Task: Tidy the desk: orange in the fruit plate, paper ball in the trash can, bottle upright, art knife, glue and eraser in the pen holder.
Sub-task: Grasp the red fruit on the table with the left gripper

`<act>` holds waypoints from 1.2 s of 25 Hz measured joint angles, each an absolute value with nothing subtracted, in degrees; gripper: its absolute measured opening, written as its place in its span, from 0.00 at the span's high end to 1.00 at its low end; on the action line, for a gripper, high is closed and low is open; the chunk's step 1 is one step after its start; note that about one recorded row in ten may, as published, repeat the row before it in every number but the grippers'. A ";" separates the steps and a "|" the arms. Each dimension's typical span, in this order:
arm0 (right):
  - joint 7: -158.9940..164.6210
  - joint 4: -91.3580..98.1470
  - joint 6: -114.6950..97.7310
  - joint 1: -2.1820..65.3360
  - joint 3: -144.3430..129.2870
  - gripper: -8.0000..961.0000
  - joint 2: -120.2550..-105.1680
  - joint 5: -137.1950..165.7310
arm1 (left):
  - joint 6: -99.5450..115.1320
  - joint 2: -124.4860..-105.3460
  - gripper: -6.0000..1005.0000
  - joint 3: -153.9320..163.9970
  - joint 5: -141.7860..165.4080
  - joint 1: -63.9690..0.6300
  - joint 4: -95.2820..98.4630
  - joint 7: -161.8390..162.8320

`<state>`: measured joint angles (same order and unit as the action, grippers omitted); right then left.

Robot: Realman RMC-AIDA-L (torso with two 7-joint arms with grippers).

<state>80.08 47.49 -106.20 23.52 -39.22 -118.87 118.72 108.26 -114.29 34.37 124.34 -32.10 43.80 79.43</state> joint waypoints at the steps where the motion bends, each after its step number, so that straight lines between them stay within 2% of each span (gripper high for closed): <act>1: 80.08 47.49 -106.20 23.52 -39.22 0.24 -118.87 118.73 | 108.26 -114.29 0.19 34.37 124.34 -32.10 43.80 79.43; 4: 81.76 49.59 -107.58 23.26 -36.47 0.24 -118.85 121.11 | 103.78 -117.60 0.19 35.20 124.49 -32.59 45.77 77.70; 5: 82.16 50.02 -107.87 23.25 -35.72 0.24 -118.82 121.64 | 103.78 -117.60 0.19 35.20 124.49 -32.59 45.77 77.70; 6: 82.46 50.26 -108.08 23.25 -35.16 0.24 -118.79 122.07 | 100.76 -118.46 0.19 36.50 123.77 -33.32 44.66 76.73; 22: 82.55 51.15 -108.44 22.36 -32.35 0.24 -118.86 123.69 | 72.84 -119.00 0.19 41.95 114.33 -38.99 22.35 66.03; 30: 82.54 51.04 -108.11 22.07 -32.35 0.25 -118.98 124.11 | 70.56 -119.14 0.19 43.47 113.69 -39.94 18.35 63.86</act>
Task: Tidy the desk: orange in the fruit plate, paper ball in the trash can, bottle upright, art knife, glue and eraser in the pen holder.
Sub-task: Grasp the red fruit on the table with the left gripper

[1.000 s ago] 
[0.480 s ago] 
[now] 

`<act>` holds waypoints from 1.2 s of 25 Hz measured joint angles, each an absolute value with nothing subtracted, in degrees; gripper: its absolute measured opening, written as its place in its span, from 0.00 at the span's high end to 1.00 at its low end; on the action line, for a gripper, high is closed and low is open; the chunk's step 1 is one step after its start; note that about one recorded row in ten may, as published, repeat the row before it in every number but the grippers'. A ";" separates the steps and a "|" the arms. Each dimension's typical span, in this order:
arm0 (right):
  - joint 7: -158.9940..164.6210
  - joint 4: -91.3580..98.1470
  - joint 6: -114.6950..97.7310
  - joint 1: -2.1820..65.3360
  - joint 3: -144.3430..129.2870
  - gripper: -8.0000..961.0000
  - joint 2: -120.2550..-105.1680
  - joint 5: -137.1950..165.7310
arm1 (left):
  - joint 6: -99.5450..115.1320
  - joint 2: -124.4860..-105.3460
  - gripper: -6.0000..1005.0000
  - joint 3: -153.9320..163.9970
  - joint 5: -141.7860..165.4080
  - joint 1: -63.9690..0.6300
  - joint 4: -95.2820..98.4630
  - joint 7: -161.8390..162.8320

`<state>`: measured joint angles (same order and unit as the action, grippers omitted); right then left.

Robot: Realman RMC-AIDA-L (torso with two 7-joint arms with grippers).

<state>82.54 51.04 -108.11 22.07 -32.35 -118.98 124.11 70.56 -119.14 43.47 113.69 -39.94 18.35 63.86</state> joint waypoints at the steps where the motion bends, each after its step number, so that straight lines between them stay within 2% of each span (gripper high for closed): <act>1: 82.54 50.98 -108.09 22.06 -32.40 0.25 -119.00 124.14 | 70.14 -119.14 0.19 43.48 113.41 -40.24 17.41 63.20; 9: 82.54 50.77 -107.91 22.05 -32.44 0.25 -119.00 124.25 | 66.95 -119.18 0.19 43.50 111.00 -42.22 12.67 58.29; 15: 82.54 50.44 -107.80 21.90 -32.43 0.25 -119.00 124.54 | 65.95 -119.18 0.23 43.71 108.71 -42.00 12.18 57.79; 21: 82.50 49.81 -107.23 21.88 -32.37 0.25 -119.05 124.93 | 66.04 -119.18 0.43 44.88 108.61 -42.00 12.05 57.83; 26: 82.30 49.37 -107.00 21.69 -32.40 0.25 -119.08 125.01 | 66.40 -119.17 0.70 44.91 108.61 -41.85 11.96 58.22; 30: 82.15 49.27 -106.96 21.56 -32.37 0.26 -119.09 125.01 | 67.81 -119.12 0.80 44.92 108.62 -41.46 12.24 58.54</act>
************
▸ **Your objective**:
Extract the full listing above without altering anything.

▸ **Solution for this exercise**:
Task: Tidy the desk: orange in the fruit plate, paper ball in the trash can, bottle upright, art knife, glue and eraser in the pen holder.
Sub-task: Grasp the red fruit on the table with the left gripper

`<act>` holds waypoints from 1.2 s of 25 Hz measured joint angles, each an absolute value with nothing subtracted, in degrees; gripper: its absolute measured opening, written as its place in its span, from 0.00 at the span's high end to 1.00 at its low end; on the action line, for a gripper, high is closed and low is open; the chunk's step 1 is one step after its start; note that about one recorded row in ten may, as published, repeat the row before it in every number but the grippers'. A ";" separates the steps and a "|" the arms. Each dimension's typical span, in this order:
arm0 (right):
  - joint 7: -158.9940..164.6210
  - joint 4: -91.3580..98.1470
  - joint 6: -114.6950..97.7310
  - joint 1: -2.1820..65.3360
  - joint 3: -144.3430..129.2870
  - gripper: -8.0000..961.0000
  - joint 2: -120.2550..-105.1680
  - joint 5: -137.1950..165.7310
arm1 (left):
  - joint 6: -99.5450..115.1320
  - joint 2: -124.4860..-105.3460
  - gripper: -6.0000..1005.0000
  - joint 3: -153.9320..163.9970
  - joint 5: -141.7860..165.4080
  - joint 1: -63.9690..0.6300
  - joint 4: -95.2820..98.4630
  - joint 7: -161.8390..162.8320

`<state>`: measured joint angles (same order and unit as the action, grippers omitted); right then left.

Robot: Realman RMC-AIDA-L (torso with two 7-joint arms with grippers).

<state>80.08 47.49 -106.20 23.52 -39.22 -118.87 118.72 108.26 -114.29 34.37 124.34 -32.10 43.80 79.43</state> joint waypoints at the steps where the motion bends, each after its step number, so that straight lines between them stay within 2% of each span (gripper high for closed): <act>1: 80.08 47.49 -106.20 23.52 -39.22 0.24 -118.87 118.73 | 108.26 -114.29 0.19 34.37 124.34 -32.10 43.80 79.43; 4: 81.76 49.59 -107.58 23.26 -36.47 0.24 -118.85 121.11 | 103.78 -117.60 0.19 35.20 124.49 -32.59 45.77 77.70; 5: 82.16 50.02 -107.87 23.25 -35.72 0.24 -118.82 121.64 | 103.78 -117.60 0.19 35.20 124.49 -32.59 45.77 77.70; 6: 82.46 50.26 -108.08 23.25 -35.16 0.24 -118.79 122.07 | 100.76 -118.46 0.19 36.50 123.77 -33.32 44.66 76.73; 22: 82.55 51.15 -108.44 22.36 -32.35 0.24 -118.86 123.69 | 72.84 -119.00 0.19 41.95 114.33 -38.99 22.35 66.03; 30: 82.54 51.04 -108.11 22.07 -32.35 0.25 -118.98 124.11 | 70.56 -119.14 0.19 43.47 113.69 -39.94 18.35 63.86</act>
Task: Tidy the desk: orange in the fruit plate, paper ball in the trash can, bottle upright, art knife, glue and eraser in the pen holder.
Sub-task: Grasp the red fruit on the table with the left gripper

[1.000 s ago] 
[0.480 s ago] 
[now] 

`<act>` holds waypoints from 1.2 s of 25 Hz measured joint angles, each an absolute value with nothing subtracted, in degrees; gripper: its absolute measured opening, written as its place in its span, from 0.00 at the span's high end to 1.00 at its low end; on the action line, for a gripper, high is closed and low is open; the chunk's step 1 is one step after its start; note that about one recorded row in ten may, as published, repeat the row before it in every number but the grippers'. A ";" separates the steps and a "|" the arms. Each dimension's typical span, in this order:
arm0 (right):
  - joint 7: -158.9940..164.6210
  - joint 4: -91.3580..98.1470
  - joint 6: -114.6950..97.7310
  - joint 1: -2.1820..65.3360
  - joint 3: -144.3430..129.2870
  - gripper: -8.0000..961.0000
  - joint 2: -120.2550..-105.1680
  - joint 5: -137.1950..165.7310
arm1 (left):
  - joint 6: -99.5450..115.1320
  - joint 2: -124.4860..-105.3460
  - gripper: -6.0000..1005.0000
  - joint 3: -153.9320..163.9970
  - joint 5: -141.7860..165.4080
  - joint 1: -63.9690..0.6300
  - joint 4: -95.2820..98.4630
  - joint 7: -161.8390..162.8320

`<state>`: measured joint angles (same order and unit as the action, grippers omitted); right then left.

Robot: Realman RMC-AIDA-L (torso with two 7-joint arms with grippers).

<state>82.54 51.04 -108.11 22.07 -32.35 -118.98 124.11 70.56 -119.14 43.47 113.69 -39.94 18.35 63.86</state> joint waypoints at the steps where the motion bends, each after its step number, so that straight lines between them stay within 2% of each span (gripper high for closed): <act>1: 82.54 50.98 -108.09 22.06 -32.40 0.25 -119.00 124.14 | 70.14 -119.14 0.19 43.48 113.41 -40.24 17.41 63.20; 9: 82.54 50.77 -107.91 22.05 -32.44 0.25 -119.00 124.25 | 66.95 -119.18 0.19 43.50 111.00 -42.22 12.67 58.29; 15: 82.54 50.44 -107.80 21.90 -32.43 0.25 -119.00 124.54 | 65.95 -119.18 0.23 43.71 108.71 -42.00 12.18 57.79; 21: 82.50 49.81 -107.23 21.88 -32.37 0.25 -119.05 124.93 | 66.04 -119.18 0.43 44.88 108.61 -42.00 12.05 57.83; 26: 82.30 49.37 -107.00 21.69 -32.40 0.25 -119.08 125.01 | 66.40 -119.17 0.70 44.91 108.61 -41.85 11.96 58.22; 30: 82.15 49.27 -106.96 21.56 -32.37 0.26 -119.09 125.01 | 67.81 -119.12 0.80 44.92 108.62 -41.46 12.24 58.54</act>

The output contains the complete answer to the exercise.